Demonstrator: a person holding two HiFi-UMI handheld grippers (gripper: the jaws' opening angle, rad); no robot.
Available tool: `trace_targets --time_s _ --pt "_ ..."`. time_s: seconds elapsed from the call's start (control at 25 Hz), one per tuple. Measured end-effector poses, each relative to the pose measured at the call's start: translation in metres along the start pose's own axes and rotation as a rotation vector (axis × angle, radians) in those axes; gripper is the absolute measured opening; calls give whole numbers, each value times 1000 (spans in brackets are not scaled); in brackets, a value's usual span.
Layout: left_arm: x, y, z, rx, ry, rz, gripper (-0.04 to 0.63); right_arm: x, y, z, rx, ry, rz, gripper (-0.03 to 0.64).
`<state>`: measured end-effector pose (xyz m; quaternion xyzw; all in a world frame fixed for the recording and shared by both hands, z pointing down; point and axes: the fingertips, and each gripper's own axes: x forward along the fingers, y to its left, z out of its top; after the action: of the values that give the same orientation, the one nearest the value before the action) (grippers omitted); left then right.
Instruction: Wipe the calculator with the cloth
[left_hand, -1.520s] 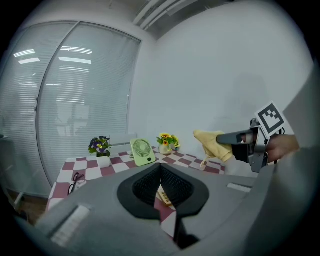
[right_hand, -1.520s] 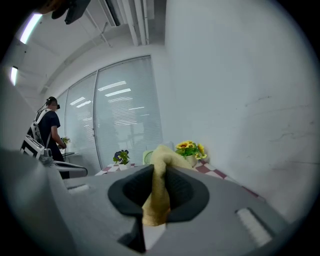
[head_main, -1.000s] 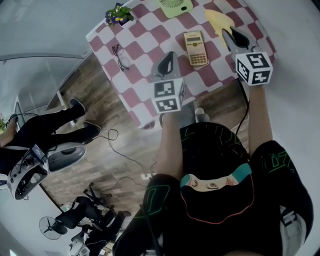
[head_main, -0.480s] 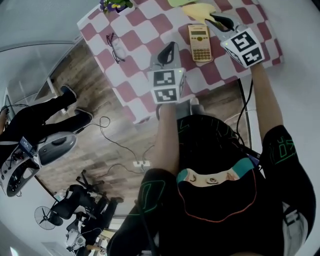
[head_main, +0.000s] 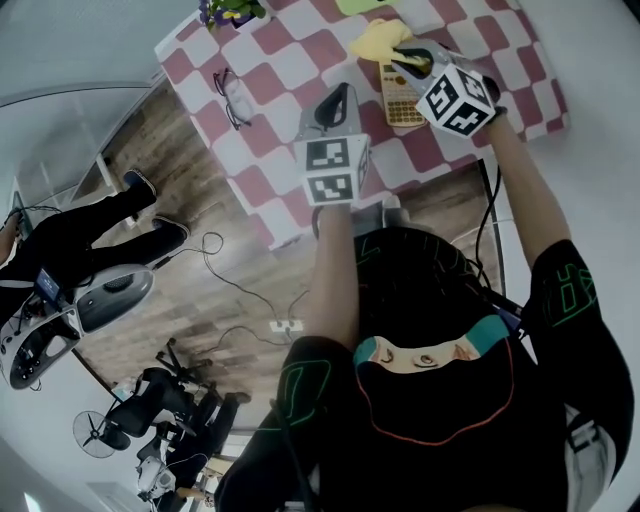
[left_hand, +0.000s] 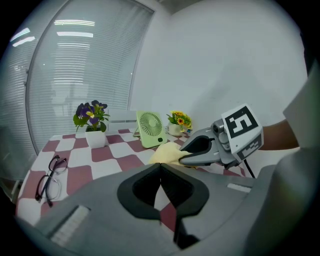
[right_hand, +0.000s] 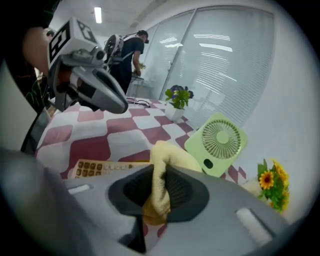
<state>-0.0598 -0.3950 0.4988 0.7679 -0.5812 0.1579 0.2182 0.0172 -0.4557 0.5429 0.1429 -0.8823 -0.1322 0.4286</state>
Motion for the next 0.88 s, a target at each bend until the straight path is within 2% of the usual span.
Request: trace_targets --time_s 0.12,0.48,0.88 --pt "1 -4 -1 2 -3 -10 10 -1 11 -4 -50 21 14 66" --pt "-3 -15 -1 -4 -9 -19 10 -16 38 -6 -51 9 91 66" --pt "-14 -23 -11 -31 -21 -9 10 -29 64 -6 -52 -14 135 66"
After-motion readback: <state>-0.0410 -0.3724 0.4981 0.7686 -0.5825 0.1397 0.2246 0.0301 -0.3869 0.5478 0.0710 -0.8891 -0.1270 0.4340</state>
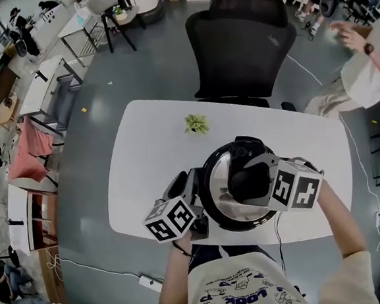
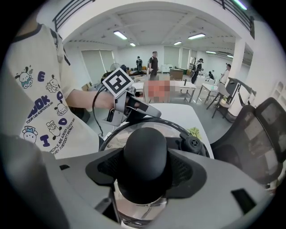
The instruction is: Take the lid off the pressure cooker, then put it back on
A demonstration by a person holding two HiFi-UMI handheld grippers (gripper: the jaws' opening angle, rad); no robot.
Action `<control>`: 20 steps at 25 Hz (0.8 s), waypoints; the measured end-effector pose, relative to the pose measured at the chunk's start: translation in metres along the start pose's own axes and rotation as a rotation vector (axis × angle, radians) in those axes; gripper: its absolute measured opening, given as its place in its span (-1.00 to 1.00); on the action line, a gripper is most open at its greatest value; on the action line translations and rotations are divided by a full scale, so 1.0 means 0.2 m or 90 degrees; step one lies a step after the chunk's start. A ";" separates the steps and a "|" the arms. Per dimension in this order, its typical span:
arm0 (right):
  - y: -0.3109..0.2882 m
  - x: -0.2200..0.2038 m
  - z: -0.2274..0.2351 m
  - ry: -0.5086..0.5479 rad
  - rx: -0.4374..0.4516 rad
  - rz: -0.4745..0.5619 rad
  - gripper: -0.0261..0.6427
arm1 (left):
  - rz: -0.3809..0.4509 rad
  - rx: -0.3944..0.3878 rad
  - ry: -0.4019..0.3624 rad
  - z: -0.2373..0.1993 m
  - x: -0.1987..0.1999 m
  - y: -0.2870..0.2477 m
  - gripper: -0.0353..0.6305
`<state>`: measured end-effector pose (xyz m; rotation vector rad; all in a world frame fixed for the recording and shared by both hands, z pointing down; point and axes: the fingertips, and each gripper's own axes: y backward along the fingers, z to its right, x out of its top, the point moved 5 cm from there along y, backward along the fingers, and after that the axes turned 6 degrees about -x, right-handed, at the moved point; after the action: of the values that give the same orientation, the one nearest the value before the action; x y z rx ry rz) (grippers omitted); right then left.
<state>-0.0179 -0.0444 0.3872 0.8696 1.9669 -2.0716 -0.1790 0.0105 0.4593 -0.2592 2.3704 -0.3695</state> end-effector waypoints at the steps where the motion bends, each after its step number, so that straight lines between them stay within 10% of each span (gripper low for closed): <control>1: 0.00 0.00 0.01 -0.003 -0.009 0.016 0.05 | 0.007 0.000 -0.010 0.01 0.02 0.01 -0.47; 11: 0.16 0.05 0.02 -0.110 -0.100 0.242 0.26 | 0.077 0.002 -0.142 0.19 0.22 0.10 -0.47; 20: 0.42 0.05 0.10 -0.204 -0.311 0.408 -0.10 | 0.147 -0.024 -0.259 0.44 0.38 0.16 -0.51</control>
<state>0.0080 -0.0720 0.3094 0.8419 1.6220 -1.2157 -0.1765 0.0014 0.3387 -0.0668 1.9804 -0.1458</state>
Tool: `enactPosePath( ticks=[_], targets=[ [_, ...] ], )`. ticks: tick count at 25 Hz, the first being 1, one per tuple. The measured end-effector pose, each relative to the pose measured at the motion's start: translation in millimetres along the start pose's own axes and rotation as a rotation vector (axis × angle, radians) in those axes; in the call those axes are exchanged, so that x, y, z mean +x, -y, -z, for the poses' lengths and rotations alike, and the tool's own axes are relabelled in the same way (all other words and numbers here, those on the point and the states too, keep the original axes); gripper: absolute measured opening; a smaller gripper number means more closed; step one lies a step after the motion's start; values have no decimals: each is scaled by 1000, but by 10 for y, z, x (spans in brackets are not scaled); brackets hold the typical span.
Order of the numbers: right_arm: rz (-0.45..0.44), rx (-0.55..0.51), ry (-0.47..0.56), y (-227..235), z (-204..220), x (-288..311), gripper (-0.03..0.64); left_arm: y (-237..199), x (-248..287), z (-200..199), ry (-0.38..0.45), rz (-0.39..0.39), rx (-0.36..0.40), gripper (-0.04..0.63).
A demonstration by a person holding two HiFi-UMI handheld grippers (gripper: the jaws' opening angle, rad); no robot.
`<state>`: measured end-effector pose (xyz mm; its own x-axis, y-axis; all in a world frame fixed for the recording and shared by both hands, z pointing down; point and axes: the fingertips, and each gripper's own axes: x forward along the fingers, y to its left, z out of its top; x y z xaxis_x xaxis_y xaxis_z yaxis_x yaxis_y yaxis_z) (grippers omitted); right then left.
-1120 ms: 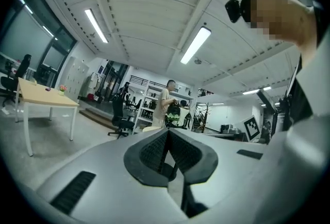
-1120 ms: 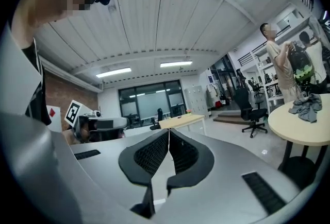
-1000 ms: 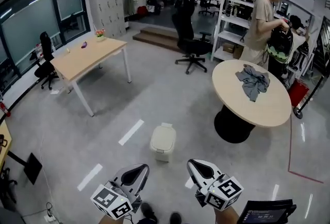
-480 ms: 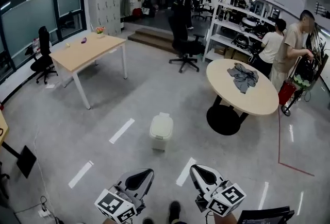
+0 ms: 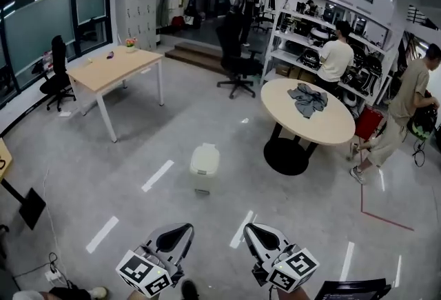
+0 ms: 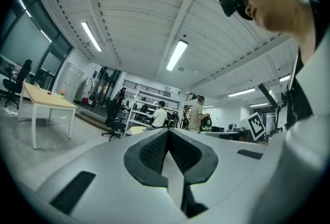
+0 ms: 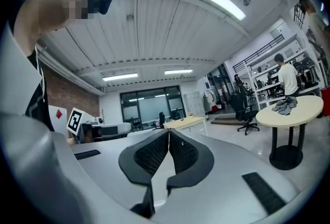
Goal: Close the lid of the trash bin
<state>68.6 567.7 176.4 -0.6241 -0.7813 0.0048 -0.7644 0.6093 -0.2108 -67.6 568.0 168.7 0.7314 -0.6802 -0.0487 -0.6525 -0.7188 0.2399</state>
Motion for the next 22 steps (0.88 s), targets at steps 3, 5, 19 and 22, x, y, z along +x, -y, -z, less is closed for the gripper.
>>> enactPosePath(
  ticks=[3,5,19,22],
  targets=[
    [-32,-2,-3,-121,86,-457,11,437,-163,100,17,-23,-6,0],
    [-51,-2,-10,-156,144,-796,9,745,-251,181,24,-42,-19,0],
    [-64,-18,5,-847,140,-2014,9,1971,-1065,389,-2,-65,-6,2],
    [-40,-21,15,-1186,218,-2166,9,2083,-1420,421,6,-44,-9,0]
  ],
)
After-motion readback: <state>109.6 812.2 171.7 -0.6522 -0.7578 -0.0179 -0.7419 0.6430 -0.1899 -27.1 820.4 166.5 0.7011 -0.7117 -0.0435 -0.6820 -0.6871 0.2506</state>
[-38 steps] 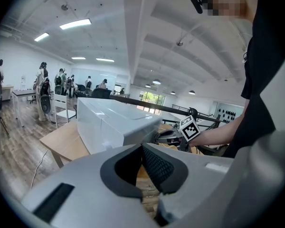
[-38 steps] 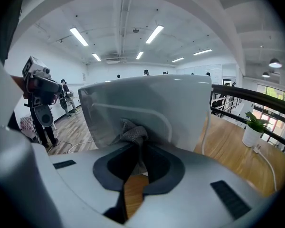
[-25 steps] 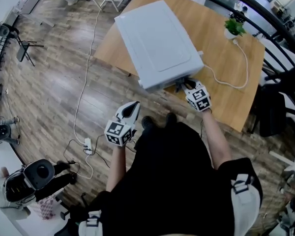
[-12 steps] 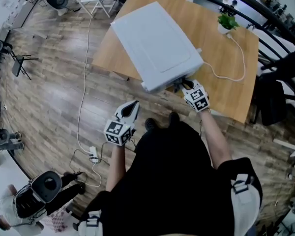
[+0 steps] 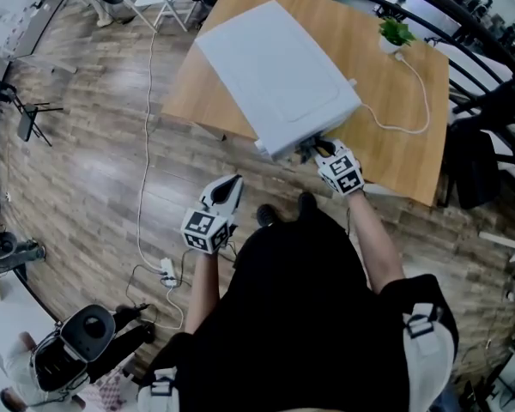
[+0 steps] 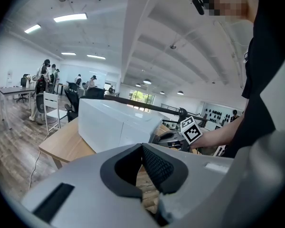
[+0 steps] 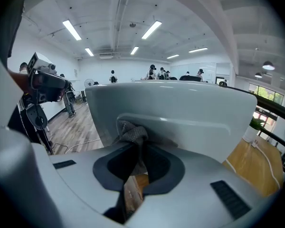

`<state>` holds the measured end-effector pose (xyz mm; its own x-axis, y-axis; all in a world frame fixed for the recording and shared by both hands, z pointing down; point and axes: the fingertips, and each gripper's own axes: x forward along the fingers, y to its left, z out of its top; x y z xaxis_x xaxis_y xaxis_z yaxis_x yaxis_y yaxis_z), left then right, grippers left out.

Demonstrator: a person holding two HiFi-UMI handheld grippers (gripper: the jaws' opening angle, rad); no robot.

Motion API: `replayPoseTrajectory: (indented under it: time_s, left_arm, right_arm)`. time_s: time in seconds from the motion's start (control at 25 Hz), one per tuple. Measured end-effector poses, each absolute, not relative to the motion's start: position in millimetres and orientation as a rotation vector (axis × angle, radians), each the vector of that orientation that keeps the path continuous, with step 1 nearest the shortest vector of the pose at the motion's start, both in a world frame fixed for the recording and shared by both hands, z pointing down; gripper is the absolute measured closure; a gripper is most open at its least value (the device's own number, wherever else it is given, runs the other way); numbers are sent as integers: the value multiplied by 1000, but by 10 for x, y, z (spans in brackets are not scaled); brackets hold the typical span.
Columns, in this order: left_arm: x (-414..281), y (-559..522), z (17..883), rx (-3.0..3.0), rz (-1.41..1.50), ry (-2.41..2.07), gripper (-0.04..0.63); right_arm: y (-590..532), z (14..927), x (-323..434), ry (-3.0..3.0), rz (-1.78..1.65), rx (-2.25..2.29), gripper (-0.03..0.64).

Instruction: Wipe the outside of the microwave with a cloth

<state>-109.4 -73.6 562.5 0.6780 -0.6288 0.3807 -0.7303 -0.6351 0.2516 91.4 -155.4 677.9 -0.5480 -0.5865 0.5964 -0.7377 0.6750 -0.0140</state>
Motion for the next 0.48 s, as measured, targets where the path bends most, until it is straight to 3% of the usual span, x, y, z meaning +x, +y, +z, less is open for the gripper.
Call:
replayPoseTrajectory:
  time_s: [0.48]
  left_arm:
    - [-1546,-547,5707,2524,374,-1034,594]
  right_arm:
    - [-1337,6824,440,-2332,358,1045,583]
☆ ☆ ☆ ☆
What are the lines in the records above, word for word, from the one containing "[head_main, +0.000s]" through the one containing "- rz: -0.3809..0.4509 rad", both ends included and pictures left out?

[head_main, +0.000s] 
[left_hand, +0.000s] 
[right_hand, +0.000s] 
<state>-0.0598 -0.3950 0.4988 0.7679 -0.5812 0.1579 0.2182 0.0172 -0.4557 0.5429 0.1429 -0.8823 -0.1322 0.4286</state>
Motion for the next 0.88 s, a target at each bend until the straight path is within 2% of the usual span.
Request: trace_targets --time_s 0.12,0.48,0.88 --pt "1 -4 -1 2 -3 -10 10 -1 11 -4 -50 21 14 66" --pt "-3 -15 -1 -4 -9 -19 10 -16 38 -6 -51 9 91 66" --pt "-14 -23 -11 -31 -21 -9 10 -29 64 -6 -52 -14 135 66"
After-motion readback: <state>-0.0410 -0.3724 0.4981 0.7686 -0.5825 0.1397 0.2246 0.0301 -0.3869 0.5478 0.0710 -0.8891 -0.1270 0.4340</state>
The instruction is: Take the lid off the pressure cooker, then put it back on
A demonstration by a person holding two HiFi-UMI handheld grippers (gripper: the jaws' opening angle, rad); no robot.
Action `<control>`: 20 steps at 25 Hz (0.8 s), waypoints; the measured end-effector pose, relative to the pose measured at the chunk's start: translation in metres along the start pose's own axes and rotation as a rotation vector (axis × angle, radians) in those axes; gripper: its absolute measured opening, given as its place in its span (-1.00 to 1.00); on the action line, a gripper is most open at its greatest value; on the action line translations and rotations are divided by a full scale, so 1.0 means 0.2 m or 90 degrees; step one lies a step after the chunk's start. A ";" separates the steps and a "|" the arms. Per dimension in this order, its typical span:
arm0 (right):
  - y: -0.3109..0.2882 m
  - x: -0.2200..0.2038 m
  - z: -0.2274..0.2351 m
  - ry: -0.5086..0.5479 rad
  - rx: -0.4374..0.4516 rad
  - rz: -0.4745..0.5619 rad
  - gripper: -0.0261..0.6427
arm1 (left):
  - rz: -0.3809..0.4509 rad

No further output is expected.